Although most Kentuckians haven't heard of the Greens or Nader, they're respectful, Sain says. About one in 20 people spend more than a passing moment talking issues with him, Sain says. Others politely refuse Green Party fliers. Sometimes Nader fans stop Sain and enthusiastically ask for Green Party bumper stickers and buttons.
But getting national attention has been tough. Nader and his running mate, Winona LaDuke, among other third-party candidates, were excluded from the presidential debates because none received 15 percent in six national polls, a standard created in 1988. Nader and LaDuke have polled an average of three to five percent for several weeks.
All four debates were run by the Commission on Presidential Debates, a private organization whose members are appointed by the two major parties. Nader had a ticket to attend, but the committee didn't even allow him to watch the debates in Boston and St. Louis.
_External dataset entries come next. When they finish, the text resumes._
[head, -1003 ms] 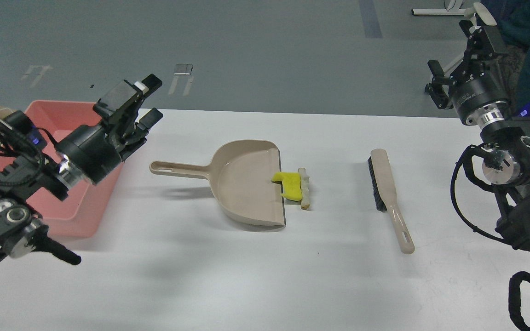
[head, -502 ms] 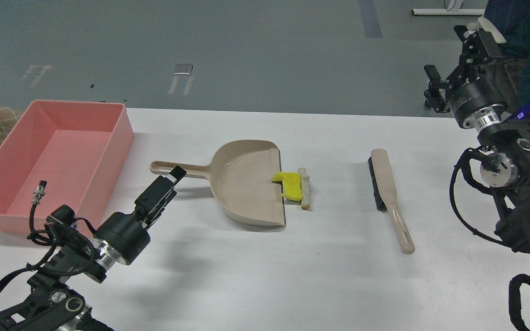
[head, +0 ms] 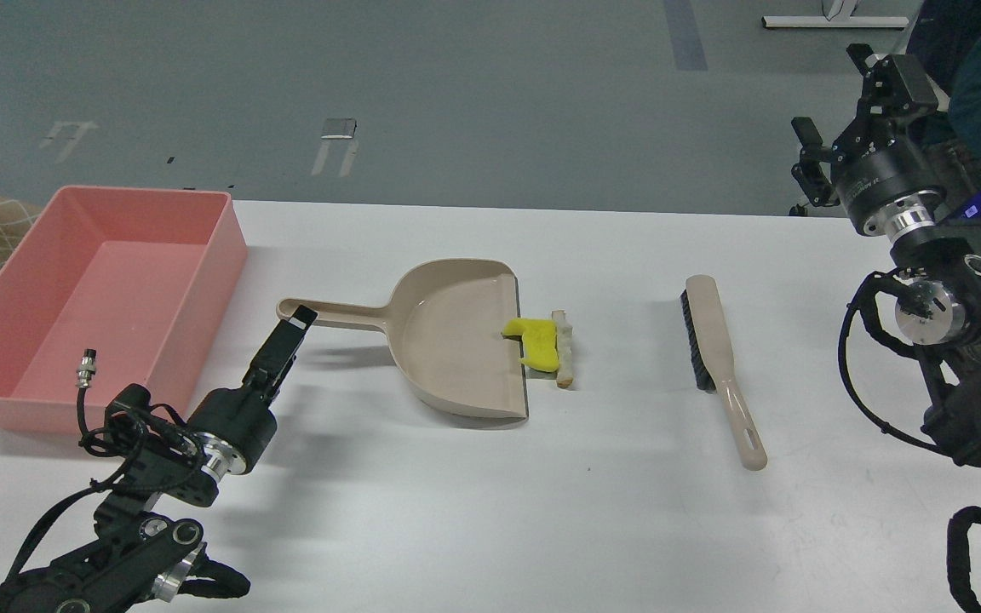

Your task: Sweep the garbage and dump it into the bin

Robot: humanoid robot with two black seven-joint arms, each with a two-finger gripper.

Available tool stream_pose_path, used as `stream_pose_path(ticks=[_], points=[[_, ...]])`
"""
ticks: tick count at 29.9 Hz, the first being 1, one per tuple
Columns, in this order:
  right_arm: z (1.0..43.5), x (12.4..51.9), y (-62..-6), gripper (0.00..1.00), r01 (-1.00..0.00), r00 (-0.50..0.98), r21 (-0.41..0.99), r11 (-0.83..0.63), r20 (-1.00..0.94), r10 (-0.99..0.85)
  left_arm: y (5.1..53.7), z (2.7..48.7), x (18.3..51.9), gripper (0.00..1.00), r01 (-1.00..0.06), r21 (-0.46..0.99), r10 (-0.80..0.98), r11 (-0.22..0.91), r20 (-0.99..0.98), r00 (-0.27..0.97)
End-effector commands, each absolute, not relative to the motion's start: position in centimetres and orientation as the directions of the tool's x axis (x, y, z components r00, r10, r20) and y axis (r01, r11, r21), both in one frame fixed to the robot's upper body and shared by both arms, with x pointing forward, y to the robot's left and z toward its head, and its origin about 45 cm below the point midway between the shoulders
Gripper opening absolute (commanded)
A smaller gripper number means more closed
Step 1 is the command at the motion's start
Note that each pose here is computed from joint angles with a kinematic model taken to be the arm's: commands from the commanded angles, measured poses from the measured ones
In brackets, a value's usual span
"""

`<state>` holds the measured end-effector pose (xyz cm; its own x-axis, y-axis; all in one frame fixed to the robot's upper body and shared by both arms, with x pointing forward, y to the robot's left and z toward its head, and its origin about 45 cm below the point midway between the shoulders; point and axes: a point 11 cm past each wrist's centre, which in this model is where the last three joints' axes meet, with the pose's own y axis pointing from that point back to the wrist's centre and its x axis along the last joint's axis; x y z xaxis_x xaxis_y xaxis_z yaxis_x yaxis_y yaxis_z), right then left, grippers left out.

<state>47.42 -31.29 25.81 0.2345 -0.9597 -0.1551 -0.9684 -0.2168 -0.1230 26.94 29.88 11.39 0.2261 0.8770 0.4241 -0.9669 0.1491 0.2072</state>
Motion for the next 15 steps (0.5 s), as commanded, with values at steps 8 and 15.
stream_pose_path(ticks=[8,15], points=[[25.8,47.4,-31.2,1.00,-0.968,0.235,-0.123,-0.218,-0.155,-0.959,27.6,11.7,28.0,0.98,-0.973,0.172,0.900,0.153,0.383,0.209],[25.8,47.4,-31.3,1.00,-0.969,0.234,-0.122,-0.217,-0.155,-0.960,27.6,10.9,28.4,0.98,-0.973,0.187,0.904,0.134,0.379,0.197]])
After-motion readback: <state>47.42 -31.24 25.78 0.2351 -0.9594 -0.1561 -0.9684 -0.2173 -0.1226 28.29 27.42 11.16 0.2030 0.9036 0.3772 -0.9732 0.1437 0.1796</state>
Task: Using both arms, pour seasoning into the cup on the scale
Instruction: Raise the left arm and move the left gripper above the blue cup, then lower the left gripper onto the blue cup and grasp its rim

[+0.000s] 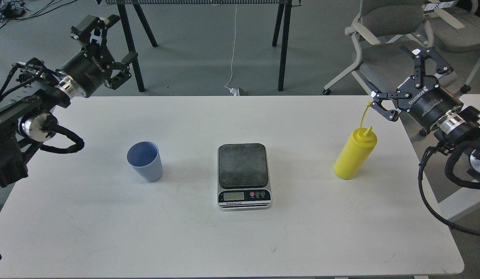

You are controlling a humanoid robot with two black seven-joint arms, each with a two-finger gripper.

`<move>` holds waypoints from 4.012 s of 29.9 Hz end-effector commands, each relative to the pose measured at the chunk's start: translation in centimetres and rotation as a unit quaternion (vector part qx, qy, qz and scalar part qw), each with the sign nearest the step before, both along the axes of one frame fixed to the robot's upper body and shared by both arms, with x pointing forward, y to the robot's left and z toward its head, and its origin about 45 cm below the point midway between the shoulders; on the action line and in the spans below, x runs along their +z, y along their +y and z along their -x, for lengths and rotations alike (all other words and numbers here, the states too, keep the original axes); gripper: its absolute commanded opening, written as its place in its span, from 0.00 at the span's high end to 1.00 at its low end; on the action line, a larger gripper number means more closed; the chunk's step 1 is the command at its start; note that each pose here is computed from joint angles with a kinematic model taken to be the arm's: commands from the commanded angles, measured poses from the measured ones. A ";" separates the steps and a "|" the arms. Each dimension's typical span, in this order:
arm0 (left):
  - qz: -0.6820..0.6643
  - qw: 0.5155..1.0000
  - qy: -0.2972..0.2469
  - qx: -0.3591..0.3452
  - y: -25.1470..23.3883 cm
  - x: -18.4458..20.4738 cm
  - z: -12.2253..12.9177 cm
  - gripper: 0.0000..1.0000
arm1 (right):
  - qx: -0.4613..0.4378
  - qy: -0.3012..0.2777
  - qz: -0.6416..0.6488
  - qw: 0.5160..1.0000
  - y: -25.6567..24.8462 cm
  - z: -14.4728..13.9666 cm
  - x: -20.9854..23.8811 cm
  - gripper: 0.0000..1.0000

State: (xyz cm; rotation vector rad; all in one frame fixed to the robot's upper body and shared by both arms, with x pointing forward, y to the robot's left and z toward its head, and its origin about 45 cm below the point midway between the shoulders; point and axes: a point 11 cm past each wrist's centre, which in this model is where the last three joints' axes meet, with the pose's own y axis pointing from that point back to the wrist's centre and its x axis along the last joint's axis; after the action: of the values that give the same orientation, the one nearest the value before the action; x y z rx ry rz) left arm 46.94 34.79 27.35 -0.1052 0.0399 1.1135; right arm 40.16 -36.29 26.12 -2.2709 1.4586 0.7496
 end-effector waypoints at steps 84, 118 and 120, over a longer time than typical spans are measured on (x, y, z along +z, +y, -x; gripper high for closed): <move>-0.828 0.272 -0.067 -0.485 -4.7 -6.5 3.9 0.07 | -0.001 0.012 -0.012 1.000 0.2 0.8 -1.2 0.01; -0.812 0.305 -0.040 -0.496 -6.4 -10.9 4.1 0.27 | -0.012 0.017 -0.009 1.000 -0.7 1.3 -1.8 0.01; -0.811 0.310 -0.039 -0.496 -6.5 -10.8 4.1 0.32 | -0.013 0.016 -0.009 1.000 -0.7 1.3 -1.8 0.01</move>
State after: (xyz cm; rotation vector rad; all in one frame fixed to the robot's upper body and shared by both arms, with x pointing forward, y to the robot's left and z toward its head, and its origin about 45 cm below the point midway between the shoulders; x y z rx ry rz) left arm 42.92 28.37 16.58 1.5627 -1.0232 -0.5847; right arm 38.85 -36.94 24.27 -2.2345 1.4863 0.7960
Nader has filed suit, vowing to end the committee's control over the debates.
Nader brought his world-trade views to Cincinnati Oct. 26, at the invitation of the Skeptics, a UC student group. Although his speech wasn't cast as a campaign appearance, Nader wove in occasional jabs at Al Gore for not opposing the World Trade Organization and North American Free Trade Agreement, which Nader said are generating a "slow-motion coup d'etat," overriding the country's labor, consumer and environmental laws.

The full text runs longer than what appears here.